§ Problem to work on: Nothing but the lines below from the one containing "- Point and" through the one containing "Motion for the" should appear in the answer, exact and without pictures.

+++ Information shown

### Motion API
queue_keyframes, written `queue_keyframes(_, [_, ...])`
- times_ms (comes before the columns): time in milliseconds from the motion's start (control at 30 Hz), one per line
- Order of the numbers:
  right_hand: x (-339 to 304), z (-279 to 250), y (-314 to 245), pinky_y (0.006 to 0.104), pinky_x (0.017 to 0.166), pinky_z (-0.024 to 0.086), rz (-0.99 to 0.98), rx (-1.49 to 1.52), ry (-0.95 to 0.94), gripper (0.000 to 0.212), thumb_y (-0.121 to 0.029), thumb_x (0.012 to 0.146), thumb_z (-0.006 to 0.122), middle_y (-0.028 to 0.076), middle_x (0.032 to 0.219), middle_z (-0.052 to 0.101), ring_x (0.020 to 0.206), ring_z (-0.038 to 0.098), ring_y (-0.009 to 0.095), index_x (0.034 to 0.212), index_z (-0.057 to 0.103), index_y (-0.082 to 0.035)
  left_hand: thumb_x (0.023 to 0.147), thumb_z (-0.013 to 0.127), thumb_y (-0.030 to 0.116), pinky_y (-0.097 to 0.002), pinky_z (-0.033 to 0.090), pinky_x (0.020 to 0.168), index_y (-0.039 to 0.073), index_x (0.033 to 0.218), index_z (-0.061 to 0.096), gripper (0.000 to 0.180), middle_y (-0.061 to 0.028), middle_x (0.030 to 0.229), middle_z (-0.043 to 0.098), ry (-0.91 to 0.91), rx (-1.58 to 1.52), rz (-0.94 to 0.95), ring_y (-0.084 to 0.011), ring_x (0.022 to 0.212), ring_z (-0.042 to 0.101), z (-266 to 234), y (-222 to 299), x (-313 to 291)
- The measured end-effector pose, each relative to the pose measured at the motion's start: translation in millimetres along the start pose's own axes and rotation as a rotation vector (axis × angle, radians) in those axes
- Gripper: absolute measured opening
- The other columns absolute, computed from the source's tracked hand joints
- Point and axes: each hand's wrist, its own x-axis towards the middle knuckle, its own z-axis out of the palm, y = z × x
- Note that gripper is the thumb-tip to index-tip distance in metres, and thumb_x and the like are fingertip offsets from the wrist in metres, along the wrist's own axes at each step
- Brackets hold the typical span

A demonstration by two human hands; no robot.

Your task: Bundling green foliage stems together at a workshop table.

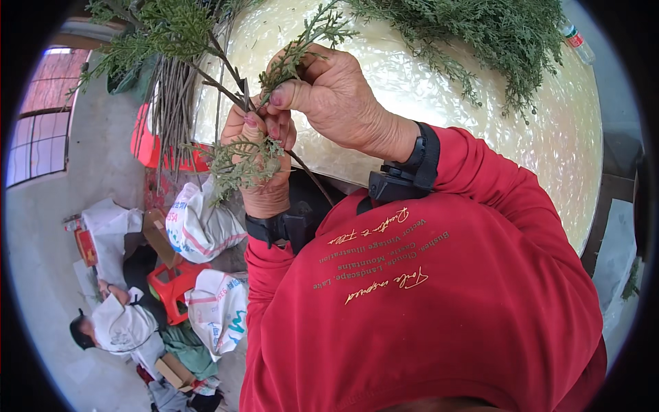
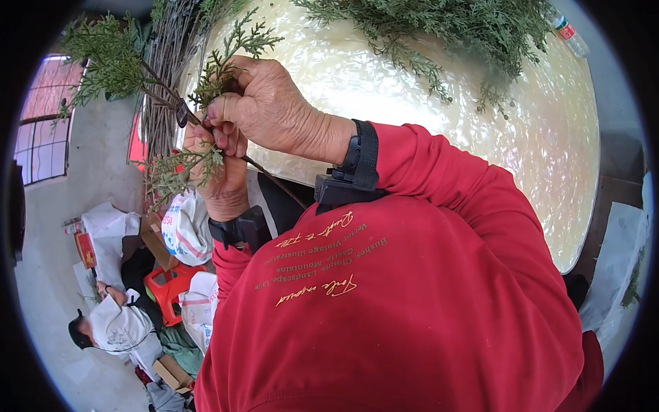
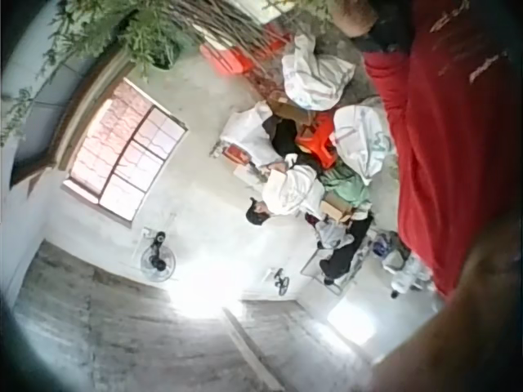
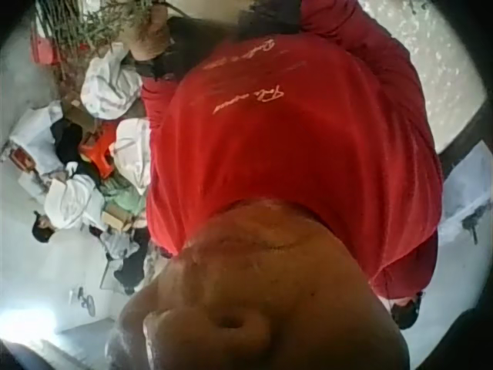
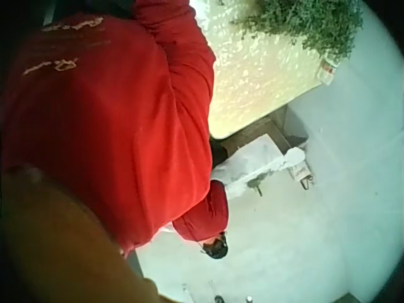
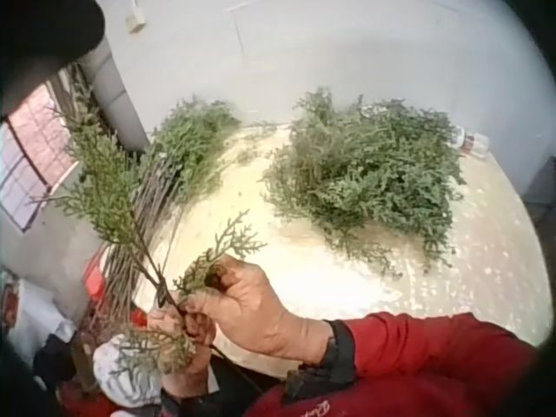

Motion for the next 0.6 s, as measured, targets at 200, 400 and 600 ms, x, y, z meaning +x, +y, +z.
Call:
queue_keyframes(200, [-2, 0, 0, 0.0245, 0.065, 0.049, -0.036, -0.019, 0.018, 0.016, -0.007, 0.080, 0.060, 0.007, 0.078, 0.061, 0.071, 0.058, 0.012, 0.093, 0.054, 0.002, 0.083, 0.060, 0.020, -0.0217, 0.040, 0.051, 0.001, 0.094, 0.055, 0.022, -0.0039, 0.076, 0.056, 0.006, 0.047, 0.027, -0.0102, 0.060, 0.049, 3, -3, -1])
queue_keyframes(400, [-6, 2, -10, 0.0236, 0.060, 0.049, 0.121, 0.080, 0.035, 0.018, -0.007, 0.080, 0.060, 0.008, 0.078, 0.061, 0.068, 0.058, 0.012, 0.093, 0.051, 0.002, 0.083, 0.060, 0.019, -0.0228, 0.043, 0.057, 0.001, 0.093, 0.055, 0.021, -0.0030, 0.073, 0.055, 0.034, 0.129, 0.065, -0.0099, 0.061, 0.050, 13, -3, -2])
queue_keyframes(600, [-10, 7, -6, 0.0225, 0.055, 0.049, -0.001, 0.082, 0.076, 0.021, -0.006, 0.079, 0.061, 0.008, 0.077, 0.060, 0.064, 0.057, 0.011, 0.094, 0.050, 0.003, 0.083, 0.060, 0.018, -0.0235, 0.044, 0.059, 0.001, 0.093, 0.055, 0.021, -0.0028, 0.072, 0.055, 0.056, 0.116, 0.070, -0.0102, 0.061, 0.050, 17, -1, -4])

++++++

§ Written solution:
- Point and axes: each hand's wrist, its own x-axis towards the middle knuckle, its own z-axis out of the palm, y = z × x
- Note that gripper is the thumb-tip to index-tip distance in metres, and thumb_x and the like are fingertip offsets from the wrist in metres, along the wrist's own axes at each step
- Brackets hold the typical span

A demonstration by two human hands; no robot.

Your task: Bundling green foliage stems together at a workshop table.


Motion for the next 0.6 s, as measured, targets at 200, 400 and 600 ms, x, y, z meaning +x, +y, +z.

This concludes the exercise.